Во сне глухой стук пробудил его. Все стёкла были закрашены бело-матовым цветом слоя льда, намертво пристывшего к ним, намертво остывший двигатель, намертво наполнившая сугроб тишина, машина, намертво погребённая под его двухметровым слоем, и невнятные обрывки слов откуда-то из поднебесья в подсугробье.

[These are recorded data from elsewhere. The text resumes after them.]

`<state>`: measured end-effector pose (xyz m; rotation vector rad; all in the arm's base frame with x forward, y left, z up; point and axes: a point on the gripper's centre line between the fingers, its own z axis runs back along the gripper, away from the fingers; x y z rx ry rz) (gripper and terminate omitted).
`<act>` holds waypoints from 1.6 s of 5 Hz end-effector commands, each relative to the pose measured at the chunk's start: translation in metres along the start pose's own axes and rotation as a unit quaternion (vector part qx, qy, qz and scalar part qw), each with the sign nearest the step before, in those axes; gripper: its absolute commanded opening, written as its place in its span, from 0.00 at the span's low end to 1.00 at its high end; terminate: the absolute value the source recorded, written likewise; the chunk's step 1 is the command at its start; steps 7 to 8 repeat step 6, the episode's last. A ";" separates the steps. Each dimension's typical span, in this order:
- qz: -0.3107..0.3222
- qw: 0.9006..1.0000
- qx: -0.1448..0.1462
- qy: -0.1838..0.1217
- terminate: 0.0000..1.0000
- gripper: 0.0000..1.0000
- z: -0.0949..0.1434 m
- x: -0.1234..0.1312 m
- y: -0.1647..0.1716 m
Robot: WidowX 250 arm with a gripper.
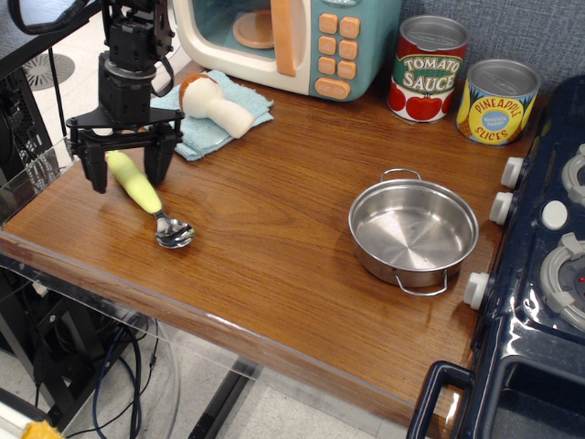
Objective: Pick up the spoon and put it under the blue towel
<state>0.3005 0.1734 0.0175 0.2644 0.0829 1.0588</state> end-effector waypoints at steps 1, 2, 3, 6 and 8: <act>-0.007 0.995 -0.059 -0.077 0.00 1.00 0.067 -0.010 0.007; -0.047 0.989 -0.081 -0.115 0.00 1.00 0.086 -0.011 0.008; -0.047 0.989 -0.081 -0.115 0.00 1.00 0.086 -0.011 0.008; -0.047 0.989 -0.081 -0.115 1.00 1.00 0.086 -0.011 0.008; -0.047 0.989 -0.081 -0.115 1.00 1.00 0.086 -0.011 0.008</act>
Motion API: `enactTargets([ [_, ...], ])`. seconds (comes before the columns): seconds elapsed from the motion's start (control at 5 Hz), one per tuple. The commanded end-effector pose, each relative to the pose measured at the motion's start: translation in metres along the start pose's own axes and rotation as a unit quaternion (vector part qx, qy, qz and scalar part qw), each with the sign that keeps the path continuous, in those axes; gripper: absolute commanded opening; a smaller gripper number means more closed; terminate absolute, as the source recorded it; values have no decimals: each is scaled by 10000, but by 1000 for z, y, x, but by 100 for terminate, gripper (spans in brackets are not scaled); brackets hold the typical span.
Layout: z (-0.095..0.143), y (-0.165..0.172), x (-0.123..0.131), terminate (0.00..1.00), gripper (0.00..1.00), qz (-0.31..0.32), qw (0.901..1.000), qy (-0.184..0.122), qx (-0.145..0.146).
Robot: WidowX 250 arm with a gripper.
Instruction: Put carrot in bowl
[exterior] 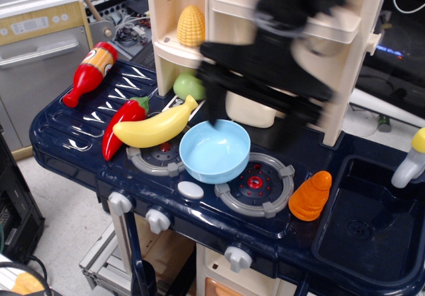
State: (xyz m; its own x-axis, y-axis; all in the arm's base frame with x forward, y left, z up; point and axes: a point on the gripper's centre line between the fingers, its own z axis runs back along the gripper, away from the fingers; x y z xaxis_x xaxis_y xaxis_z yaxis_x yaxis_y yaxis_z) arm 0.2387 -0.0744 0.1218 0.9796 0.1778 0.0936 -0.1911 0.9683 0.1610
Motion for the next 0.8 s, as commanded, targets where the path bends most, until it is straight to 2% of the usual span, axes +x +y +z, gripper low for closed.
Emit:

Лопата уже скребла по бокам джипа, по дверям, стёклам, крыше, стучала по капоту и задней двери то глухо и плоско, то точечно и ударно, будто били по зубам. Он медленно открывал глаза, медленно проворачивал мысли и медленно переводил взгляд, рефлекторно хотел вздохнуть, но воздуха не было, щиток приборов не светился, ноги не двигались, пальцы рук дотянулись до ворота свитера и рванули его вниз, потом вдруг накинулась лихорадка. Его стало трясти, он дотянулся до зажигания – ключ был в рабочем положении, но никакого проблеска на щитке… он задыхался и вдруг стал понимать это, откинулся на бок на сиденье, упёрся ногами в стекло двери и потом, оттянув их немного, ударил подошвами стекло – ничего не произошло – снег снаружи плотно держал удар. Он хотел крикнуть, но не было воздуха. Он хлынул неожиданно сзади после удара чем-то очень тяжёлым в стекло. Марк потерял сознание от хлынувшего в его лёгкие кислорода и очнулся, уже когда его волокли за плечи по откинутым спинкам сидений назад в белую вечность. Знакомый дом был в двадцати шагах, весь облепленный, белый, застывший и безжизненный… но это только так казалось… внутри горел свет, прорезанный в белом слое ход высотой выше крыши автомобиля вёл к двери и по нему два незнакомых парня, держа его за ноги и за плечи, несли в том же положении, как вызволили из машины.